Dataset records:
+ + + + + + +

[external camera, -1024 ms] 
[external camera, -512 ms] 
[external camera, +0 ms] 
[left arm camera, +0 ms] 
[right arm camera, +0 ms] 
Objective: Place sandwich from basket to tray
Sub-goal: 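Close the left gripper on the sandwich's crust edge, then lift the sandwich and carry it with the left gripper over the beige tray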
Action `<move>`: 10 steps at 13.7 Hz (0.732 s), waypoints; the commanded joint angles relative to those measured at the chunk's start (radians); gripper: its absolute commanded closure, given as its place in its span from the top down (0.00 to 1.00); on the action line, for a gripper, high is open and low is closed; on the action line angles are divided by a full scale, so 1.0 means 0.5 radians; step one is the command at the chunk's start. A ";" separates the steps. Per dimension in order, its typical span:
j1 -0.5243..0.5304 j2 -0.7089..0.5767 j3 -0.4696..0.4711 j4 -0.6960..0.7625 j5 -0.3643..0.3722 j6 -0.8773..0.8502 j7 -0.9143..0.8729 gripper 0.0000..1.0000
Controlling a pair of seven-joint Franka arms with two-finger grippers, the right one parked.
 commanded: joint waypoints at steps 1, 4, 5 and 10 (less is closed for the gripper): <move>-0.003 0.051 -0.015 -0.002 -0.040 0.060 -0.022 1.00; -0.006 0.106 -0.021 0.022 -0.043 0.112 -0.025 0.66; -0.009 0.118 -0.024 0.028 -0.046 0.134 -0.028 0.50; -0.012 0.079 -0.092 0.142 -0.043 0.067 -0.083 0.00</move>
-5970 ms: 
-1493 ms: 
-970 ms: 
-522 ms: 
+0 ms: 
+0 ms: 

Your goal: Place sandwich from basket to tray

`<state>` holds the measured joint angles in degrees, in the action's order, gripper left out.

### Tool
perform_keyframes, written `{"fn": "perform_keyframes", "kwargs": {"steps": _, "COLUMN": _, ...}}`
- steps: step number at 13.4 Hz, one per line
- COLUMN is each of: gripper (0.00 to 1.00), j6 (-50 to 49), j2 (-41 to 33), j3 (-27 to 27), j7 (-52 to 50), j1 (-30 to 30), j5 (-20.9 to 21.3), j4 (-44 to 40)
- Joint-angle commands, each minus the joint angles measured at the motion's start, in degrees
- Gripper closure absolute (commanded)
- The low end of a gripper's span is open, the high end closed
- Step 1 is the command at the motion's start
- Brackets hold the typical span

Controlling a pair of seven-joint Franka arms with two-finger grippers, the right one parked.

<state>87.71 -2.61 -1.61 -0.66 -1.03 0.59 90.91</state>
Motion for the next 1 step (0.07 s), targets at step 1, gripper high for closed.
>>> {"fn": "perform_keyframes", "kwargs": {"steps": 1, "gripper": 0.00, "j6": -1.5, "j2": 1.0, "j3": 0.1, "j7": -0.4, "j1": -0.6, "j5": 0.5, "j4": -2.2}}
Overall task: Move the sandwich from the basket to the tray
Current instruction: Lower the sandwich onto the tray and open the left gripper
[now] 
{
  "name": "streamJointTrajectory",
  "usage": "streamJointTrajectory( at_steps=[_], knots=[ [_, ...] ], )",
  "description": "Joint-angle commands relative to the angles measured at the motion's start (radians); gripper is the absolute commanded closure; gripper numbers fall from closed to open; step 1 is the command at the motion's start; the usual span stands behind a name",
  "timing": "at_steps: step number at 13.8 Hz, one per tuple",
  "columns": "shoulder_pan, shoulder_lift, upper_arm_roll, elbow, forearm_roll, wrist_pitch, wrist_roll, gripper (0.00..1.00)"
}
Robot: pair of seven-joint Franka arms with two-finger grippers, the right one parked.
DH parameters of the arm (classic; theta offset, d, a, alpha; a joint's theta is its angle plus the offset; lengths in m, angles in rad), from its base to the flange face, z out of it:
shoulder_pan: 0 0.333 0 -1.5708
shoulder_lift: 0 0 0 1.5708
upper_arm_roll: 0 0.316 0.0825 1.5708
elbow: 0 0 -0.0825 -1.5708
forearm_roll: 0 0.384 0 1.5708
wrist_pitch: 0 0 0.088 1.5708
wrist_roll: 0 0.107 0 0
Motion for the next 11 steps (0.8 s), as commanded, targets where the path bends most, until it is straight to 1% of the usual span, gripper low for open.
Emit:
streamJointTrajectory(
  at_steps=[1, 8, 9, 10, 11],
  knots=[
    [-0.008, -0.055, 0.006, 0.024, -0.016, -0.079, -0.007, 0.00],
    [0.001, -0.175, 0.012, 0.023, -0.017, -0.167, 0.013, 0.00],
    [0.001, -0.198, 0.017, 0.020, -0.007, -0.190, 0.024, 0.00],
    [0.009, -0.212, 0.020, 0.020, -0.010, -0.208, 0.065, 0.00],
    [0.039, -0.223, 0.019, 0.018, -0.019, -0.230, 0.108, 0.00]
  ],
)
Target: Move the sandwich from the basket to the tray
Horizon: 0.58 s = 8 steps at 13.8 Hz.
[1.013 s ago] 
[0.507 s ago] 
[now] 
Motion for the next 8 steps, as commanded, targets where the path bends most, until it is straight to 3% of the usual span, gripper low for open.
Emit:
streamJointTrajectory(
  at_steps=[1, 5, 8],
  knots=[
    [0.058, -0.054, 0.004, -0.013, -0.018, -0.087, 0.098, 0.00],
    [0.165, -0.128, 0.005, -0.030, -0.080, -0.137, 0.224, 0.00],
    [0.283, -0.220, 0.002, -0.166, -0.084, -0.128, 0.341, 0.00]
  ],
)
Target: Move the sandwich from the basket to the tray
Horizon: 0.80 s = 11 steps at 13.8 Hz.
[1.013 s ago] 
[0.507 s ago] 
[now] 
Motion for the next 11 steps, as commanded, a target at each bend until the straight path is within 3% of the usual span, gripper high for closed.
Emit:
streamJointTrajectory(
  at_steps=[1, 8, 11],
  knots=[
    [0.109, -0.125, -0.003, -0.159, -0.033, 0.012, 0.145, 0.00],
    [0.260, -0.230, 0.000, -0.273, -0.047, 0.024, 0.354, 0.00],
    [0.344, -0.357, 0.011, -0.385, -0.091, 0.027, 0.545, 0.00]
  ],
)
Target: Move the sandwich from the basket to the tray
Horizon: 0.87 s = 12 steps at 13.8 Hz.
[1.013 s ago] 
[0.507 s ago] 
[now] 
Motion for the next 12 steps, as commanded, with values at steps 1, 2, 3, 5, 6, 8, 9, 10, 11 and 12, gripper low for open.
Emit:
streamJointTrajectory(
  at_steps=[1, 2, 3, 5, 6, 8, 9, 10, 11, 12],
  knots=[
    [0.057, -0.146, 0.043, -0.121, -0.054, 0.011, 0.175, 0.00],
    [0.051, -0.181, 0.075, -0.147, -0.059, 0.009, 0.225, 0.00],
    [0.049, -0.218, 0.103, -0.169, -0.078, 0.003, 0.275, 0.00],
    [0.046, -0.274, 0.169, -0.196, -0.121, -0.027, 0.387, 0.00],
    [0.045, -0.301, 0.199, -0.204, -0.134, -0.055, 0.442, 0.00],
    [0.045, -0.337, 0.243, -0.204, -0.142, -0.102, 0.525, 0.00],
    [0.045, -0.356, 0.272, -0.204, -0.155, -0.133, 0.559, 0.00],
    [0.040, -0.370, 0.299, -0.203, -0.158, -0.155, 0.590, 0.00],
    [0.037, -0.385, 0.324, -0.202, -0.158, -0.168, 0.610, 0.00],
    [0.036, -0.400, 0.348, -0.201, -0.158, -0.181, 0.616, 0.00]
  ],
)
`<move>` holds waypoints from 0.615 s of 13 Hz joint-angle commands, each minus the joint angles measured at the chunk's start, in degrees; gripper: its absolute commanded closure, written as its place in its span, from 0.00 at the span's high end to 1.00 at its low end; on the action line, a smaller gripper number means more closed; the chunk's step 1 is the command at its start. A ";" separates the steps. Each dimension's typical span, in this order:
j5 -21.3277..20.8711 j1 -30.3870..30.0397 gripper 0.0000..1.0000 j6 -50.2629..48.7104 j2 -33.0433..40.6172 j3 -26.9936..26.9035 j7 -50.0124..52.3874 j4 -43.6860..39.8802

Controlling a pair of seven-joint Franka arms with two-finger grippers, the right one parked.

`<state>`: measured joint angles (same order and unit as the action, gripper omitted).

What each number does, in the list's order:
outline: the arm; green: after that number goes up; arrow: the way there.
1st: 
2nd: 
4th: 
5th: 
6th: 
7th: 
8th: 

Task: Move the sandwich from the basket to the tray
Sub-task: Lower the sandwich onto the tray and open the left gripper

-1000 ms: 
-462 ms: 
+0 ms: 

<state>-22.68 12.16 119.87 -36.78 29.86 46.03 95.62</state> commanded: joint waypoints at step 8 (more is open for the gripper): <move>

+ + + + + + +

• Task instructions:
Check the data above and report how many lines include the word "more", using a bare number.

• Reply:
2